### What is needed
Copy out every line of the records where the string "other" occurs.

### Data shown
::::

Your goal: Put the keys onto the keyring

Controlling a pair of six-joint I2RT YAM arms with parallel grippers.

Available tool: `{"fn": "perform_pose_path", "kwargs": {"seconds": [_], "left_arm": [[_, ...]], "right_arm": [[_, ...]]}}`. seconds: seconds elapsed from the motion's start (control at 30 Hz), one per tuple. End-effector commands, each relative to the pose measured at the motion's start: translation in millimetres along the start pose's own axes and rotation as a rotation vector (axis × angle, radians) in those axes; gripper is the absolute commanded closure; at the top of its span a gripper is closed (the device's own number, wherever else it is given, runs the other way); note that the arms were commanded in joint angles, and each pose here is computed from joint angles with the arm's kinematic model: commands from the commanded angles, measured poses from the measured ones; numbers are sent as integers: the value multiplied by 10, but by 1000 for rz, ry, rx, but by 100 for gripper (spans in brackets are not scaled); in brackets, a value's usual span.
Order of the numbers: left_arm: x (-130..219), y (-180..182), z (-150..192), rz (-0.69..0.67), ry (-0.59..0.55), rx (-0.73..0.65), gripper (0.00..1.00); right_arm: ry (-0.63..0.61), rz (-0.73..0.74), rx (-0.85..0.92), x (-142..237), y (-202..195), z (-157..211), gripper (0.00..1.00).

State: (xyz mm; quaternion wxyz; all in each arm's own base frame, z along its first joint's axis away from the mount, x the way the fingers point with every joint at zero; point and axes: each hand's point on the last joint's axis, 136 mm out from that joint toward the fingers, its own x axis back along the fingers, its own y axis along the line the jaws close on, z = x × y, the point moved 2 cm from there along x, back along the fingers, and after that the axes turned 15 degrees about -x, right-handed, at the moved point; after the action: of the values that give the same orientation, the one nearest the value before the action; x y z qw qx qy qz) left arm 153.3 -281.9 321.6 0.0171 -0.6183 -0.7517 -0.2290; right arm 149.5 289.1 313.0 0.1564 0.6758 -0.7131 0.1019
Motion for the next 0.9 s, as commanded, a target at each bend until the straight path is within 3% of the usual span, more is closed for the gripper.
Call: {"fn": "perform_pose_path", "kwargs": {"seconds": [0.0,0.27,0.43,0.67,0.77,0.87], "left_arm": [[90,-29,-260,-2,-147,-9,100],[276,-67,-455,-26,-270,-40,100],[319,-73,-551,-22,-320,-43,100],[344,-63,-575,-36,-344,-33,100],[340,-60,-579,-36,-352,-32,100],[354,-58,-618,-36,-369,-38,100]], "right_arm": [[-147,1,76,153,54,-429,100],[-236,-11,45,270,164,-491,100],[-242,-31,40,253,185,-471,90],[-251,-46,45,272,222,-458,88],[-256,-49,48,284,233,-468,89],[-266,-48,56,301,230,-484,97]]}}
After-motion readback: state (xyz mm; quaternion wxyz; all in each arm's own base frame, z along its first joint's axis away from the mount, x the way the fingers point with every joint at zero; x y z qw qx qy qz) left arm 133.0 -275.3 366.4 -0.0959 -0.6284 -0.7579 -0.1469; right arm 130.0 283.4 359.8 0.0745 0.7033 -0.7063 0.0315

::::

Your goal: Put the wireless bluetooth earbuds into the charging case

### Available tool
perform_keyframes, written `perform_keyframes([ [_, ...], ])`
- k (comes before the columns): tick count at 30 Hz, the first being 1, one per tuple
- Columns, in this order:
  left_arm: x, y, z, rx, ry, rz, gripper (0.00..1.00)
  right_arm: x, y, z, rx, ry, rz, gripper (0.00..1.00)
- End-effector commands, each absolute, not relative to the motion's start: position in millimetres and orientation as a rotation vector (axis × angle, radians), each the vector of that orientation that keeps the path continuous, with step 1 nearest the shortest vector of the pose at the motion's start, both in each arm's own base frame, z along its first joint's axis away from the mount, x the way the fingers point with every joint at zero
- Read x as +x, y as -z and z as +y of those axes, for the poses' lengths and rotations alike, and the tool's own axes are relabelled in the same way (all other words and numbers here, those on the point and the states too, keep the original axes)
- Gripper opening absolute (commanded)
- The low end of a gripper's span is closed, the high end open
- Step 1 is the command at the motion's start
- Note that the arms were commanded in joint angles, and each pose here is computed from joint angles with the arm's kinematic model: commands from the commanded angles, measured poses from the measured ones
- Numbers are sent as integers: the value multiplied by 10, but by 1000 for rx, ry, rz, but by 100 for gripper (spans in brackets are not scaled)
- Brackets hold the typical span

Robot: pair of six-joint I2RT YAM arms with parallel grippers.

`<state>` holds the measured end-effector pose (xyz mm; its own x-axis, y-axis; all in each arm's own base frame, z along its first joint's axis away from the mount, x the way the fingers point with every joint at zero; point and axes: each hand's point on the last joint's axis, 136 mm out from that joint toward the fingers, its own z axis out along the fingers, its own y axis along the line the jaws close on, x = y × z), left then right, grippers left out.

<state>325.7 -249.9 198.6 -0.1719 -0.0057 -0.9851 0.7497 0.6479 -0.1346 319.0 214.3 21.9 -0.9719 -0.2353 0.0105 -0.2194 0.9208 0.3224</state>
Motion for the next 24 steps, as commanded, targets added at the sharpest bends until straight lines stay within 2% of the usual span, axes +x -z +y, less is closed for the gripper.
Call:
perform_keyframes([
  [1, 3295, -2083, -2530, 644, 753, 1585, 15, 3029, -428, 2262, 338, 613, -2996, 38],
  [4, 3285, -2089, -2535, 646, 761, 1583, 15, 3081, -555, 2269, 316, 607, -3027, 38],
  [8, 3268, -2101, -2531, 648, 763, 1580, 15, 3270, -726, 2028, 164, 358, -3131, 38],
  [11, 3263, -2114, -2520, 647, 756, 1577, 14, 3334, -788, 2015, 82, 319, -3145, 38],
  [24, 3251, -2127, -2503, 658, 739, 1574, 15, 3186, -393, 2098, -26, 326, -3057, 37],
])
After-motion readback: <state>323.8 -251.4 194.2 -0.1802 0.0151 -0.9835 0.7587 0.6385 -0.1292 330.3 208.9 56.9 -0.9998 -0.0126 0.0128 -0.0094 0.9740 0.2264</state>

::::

### Exercise answer
Available tool: `{"fn": "perform_pose_path", "kwargs": {"seconds": [_], "left_arm": [[_, ...]], "right_arm": [[_, ...]]}}`. seconds: seconds elapsed from the motion's start (control at 30 Hz), one per tuple. End-effector commands, each relative to the pose measured at the motion's start: translation in millimetres along the start pose's own axes and rotation as a rotation vector (axis × angle, radians) in those axes; gripper is the absolute commanded closure; at the top of its span a gripper is closed (the device's own number, wherever else it is given, runs the other way); note that the arms were commanded in joint angles, and each pose here is computed from joint angles with the arm's kinematic model: commands from the commanded angles, measured poses from the measured ones; numbers are sent as integers: the value multiplied by 10, but by 1000 for rz, ry, rx, but by 100 for gripper (spans in brackets are not scaled); in brackets, a value's usual span.
- Read x as +x, y as -z and z as +y of those axes, for the poses' lengths and rotations alike, and the tool's own axes are relabelled in the same way (all other words and numbers here, those on the point and the states too, keep the original axes)

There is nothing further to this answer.